Charles University Is Founded in Prague

Charles University Is Founded in Prague

On April 7, 1348, Charles University was founded by Charles IV, the newly crowned king of Bohemia, in the city of Prague. Also known as Prague University or the University of Prague, it was the first major university in Central Europe and is one of the oldest continuing institutions of higher learning in the Western world.

Prague is located in the region of Bohemia (now the western part of the Czech Republic) in central Europe. During the Middle Ages, the city was under the suzerainty of the kings of Bohemia, including Charles IV (1316–1378), who was also Holy Roman Emperor from 1347 until his death. His imperial capital, Prague, had long been a center of learning, a history which took a major step forward with the founding of the university.

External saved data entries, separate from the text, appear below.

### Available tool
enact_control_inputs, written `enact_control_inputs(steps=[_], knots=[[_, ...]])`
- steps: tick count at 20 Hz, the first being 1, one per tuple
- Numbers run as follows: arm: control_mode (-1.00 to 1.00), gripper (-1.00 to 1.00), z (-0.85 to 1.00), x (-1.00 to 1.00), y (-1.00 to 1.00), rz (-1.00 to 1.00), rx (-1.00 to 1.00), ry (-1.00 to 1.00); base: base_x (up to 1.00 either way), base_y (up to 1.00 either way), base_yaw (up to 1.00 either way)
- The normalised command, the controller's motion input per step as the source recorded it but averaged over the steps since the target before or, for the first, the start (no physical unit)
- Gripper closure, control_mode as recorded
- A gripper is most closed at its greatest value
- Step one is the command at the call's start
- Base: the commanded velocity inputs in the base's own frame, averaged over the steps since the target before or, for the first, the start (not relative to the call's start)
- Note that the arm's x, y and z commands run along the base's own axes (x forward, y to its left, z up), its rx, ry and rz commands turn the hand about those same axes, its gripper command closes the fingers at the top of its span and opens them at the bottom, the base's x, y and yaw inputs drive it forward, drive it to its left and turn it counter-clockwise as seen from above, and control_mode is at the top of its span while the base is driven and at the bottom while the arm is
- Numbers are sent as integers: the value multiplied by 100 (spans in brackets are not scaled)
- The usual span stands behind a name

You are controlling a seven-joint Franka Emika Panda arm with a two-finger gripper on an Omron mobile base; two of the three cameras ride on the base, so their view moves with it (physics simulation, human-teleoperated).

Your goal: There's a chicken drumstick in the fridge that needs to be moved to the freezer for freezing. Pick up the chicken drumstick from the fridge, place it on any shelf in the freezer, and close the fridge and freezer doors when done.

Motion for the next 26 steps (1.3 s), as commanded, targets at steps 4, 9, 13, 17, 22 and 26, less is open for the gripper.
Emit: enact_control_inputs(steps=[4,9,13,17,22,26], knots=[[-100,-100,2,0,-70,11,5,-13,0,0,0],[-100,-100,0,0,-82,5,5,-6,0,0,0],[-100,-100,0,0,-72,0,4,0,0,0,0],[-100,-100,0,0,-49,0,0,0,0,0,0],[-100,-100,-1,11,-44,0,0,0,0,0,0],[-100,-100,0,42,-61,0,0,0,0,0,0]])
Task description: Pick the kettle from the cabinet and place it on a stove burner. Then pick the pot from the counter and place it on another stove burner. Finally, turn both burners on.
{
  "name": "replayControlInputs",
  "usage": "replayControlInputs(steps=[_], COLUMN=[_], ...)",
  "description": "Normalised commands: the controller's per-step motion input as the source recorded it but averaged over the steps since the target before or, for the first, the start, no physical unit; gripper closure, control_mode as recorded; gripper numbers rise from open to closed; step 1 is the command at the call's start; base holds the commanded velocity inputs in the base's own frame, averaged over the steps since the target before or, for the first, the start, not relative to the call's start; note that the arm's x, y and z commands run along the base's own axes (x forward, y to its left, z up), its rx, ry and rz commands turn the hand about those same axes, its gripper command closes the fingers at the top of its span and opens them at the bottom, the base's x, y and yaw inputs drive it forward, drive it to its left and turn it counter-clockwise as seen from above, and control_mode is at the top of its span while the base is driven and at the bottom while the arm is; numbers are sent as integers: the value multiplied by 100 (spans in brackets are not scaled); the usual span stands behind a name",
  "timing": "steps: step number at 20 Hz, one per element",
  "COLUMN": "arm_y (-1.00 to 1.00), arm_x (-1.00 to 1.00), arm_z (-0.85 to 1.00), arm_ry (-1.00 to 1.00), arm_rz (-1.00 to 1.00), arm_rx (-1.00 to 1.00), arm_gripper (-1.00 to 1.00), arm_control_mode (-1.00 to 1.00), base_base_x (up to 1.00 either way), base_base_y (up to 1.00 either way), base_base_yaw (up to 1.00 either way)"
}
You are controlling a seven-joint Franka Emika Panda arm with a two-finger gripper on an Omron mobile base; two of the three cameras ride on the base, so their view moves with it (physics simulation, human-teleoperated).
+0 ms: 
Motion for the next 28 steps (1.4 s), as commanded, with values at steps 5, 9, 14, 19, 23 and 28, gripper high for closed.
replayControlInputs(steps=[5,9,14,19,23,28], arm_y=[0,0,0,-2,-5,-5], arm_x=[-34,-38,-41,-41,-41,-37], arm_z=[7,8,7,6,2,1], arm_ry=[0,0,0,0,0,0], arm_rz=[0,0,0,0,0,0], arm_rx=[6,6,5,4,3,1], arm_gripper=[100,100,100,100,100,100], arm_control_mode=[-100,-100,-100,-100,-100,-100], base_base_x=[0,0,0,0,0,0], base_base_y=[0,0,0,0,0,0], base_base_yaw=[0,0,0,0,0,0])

Charles University was established with four major departments: arts, law, medicine, and theology. Its early history was shaped by Jan Hus, a Czech theologian who embraced the cause of Catholic reform before the Protestant Reformation. Hus joined the University's theological faculty in 1398. He became a dean in 1401 and during his tenure established many contacts between the university and intellectual movements throughout Europe. He was influenced by the English reformer John Wycliffe; both men espoused ideas that would become central to Protestantism. Hus was excommunicated in 1412 and was burned at the stake for heresy two years later. The Bohemians regarded him as a martyr as well as a national hero, and his legacy created sympathy for outright Protestantism once the Reformation began. It was not until the mid-1600s, after the Thirty Years' War, that the Austrian Empire achieved complete domination over Bohemia and was able to impose orthodox Catholicism at the university.

In the 19th century the school again emerged as a center of social and intellectual ferment, in the form of Czech nationalism. In 1882 the university was divided into separate Czech and German faculties in order to permit the independent development of Czech studies, free of German cultural domination. One of the professors in the new Czech division was Tomáš Masaryk, who taught philosophy. He became the principal founder and the first president of the nation of Czechoslovakia, which was established after World War I when the Austrian Empire broke up. The new nation remained independent until it was dismembered by Nazi Germany in 1938–39; at that time the Czech studies division was also abolished.

After World War II the university suffered (along with the rest of the country) from the communist takeover of 1948. Severe restrictions were imposed on academic freedom by the Soviet satellite government. Nevertheless, students from the University played a role in the Prague Spring of 1968–69 and initiated, by their mass protests, the Velvet Revolution, which brought down the communist regime in 1989. Efforts are now underway to revive and expand the university's long-suppressed intellectual heritage.